Careful Words

babe (n.)

Cold on Canadian hills or Minden's plain,

Perhaps that parent mourned her soldier slain;

Bent o'er her babe, her eye dissolved in dew,

The big drops mingling with the milk he drew

Gave the sad presage of his future years,—

The child of misery, baptized in tears.

John Langhorne (1735-1779): The Country Justice. Part i.

  A babe in a house is a well-spring of pleasure.

Martin F Tupper (1810-1889): Of Education.

Besides, this Duncan

Hath borne his faculties so meek, hath been

So clear in his great office, that his virtues

Will plead like angels, trumpet-tongued, against

The deep damnation of his taking-off;

And pity, like a naked new-born babe,

Striding the blast, or heaven's cherubim, horsed

Upon the sightless couriers of the air,

Shall blow the horrid deed in every eye,

That tears shall drown the wind. I have no spur

To prick the sides of my intent, but only

Vaulting ambition, which o'erleaps itself,

And falls on the other.

William Shakespeare (1564-1616): Macbeth. Act i. Sc. 7.

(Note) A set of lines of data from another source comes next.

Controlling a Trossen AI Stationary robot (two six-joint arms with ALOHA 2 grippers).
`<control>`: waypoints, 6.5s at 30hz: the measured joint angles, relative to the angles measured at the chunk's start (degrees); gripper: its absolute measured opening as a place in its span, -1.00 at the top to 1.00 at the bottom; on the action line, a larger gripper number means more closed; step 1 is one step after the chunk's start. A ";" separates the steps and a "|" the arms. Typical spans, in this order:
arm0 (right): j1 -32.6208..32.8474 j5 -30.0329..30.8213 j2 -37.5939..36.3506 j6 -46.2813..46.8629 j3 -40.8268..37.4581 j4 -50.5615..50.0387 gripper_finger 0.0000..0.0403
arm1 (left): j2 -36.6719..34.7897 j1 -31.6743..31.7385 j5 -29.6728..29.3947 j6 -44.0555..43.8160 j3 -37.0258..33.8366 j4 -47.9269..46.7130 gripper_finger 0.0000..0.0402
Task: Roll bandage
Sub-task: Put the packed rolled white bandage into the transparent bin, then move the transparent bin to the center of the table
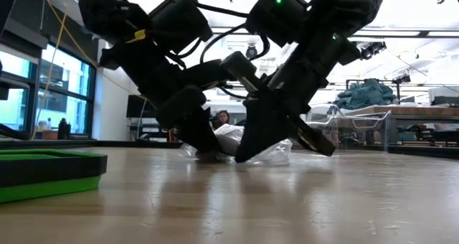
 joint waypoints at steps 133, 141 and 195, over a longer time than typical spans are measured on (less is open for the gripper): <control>-36.01 38.81 -46.04 3.23 0.00 -43.70 1.00 | -31.40 9.53 5.08 -12.43 2.62 -7.52 1.00; -42.59 29.85 -32.34 13.72 -0.04 -46.65 1.00 | -36.71 8.82 2.35 -11.37 2.62 -7.18 1.00; -60.08 29.79 -25.13 -26.76 -0.02 -63.62 0.01 | -36.70 9.96 4.90 -17.21 2.47 -17.40 1.00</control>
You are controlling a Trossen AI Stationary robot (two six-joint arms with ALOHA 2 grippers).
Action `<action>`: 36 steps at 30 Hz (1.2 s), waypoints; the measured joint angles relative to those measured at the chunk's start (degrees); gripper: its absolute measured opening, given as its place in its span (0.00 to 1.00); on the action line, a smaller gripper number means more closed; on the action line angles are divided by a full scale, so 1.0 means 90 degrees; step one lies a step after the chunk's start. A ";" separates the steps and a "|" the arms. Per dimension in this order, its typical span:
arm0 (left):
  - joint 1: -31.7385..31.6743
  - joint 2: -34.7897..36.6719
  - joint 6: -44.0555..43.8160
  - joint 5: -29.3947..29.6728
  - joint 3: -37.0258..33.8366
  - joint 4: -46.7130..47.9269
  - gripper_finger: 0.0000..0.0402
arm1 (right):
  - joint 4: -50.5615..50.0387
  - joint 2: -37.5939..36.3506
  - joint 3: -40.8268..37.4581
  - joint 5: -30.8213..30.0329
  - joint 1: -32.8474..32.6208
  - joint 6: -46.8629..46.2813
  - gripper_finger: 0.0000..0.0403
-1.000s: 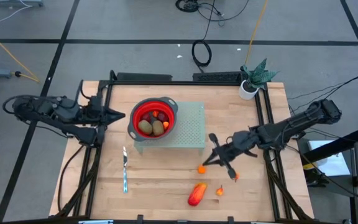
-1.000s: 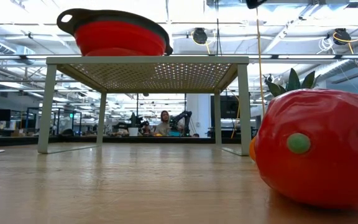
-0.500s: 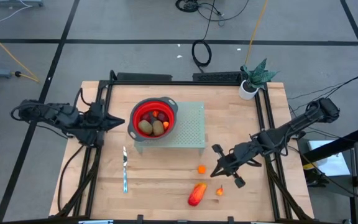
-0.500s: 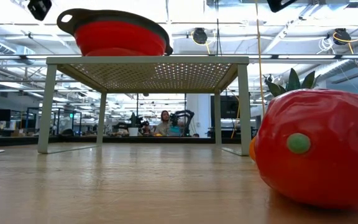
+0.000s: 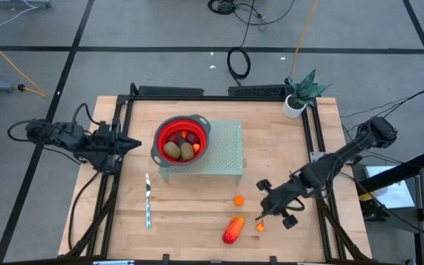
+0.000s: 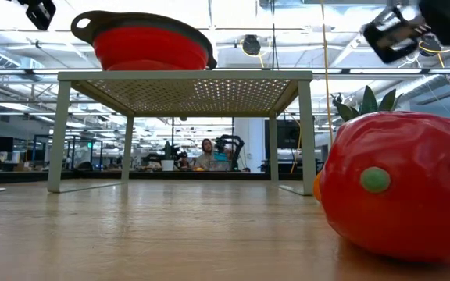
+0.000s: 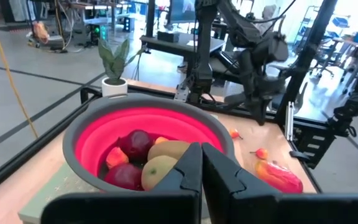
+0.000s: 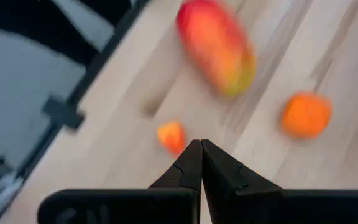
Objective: Pick & Place Fruit
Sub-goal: Put the right peach into the strainer bowl on the shelf
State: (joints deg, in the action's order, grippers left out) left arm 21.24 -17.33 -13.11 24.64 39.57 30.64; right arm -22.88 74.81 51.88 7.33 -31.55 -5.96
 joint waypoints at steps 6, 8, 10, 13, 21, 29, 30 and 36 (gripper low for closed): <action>0.0031 0.0031 0.0058 -0.0009 0.0000 0.0001 0.02 | -0.1014 0.0014 0.0000 0.0039 -0.0265 -0.0081 0.00; 0.0031 0.0031 0.0081 -0.0042 0.0000 0.0001 0.02 | -0.1345 0.0014 0.0000 0.0046 -0.0337 -0.0021 0.00; 0.0031 0.0031 0.0117 -0.0123 0.0000 0.0001 0.01 | -0.1694 0.0014 0.0000 0.0048 -0.0389 0.0145 0.00; 0.0031 0.0031 0.0123 -0.0200 0.0000 -0.0001 0.01 | -0.2147 0.0014 0.0000 0.0044 -0.0425 0.0533 0.00; 0.0031 0.0031 0.0280 -0.0237 0.0000 0.0001 0.00 | -0.2585 0.0014 0.0000 0.0033 -0.0425 0.1390 0.01; 0.0031 0.0031 0.0361 -0.0235 0.0000 0.0103 0.02 | -0.2584 0.0014 0.0000 0.0027 -0.0422 0.1478 0.13; 0.0031 0.0031 0.0401 -0.0235 0.0000 0.0096 0.01 | -0.2584 0.0014 0.0000 0.0027 -0.0422 0.1468 0.15; 0.0031 0.0031 0.0551 -0.0134 0.0000 0.0093 0.03 | -0.2579 0.0014 -0.0008 0.0027 -0.0422 0.1433 0.28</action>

Oh, when a mother meets on high

The babe she lost in infancy,

Hath she not then for pains and fears,

The day of woe, the watchful night,

For all her sorrow, all her tears,

An over-payment of delight?

Robert Southey (1774-1843): The Curse of Kehama. Canto x. Stanza 11.

O limed soul, that, struggling to be free,

Art more engag'd! Help, angels! Make assay!

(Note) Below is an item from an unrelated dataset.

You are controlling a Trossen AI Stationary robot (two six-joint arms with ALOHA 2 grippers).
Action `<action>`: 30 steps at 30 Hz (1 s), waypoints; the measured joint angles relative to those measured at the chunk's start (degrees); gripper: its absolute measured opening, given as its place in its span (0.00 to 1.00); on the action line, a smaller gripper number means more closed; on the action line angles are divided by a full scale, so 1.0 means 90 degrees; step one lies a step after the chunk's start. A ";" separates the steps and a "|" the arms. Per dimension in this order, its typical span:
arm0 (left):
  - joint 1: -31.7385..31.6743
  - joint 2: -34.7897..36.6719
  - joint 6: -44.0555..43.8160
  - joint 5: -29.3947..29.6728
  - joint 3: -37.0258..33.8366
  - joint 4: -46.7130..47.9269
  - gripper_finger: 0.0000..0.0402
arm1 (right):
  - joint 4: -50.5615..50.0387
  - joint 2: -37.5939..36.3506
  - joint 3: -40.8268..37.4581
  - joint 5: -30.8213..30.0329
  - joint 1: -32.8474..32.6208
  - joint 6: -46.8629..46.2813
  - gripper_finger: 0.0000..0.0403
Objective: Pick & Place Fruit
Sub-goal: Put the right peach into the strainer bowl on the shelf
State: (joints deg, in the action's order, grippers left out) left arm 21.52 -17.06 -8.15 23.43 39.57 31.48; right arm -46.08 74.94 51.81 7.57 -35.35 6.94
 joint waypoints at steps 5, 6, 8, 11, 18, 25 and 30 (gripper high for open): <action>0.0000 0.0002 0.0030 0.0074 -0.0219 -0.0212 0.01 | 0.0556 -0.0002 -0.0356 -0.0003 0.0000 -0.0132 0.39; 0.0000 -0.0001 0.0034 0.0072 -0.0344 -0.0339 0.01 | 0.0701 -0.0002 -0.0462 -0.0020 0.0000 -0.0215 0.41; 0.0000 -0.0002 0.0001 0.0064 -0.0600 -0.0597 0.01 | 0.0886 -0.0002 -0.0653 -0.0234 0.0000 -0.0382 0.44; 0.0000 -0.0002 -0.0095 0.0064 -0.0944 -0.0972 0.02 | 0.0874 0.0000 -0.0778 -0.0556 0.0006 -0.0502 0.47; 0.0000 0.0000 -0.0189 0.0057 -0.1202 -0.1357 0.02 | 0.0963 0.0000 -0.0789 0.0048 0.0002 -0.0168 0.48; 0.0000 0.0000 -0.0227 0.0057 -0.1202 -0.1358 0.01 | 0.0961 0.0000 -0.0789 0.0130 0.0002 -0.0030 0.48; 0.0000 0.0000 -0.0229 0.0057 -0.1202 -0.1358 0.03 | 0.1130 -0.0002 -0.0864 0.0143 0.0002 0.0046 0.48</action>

Bow, stubborn knees; and, heart with strings of steel,

Be soft as sinews of the new-born babe!

William Shakespeare (1564-1616): Hamlet. Act iii. Sc. 3.

The cold winds swept the mountain-height,

And pathless was the dreary wild,

And 'mid the cheerless hours of night

A mother wandered with her child:

As through the drifting snows she press'd,

The babe was sleeping on her breast.

Seba Smith (1792-1868): The Snow Storm.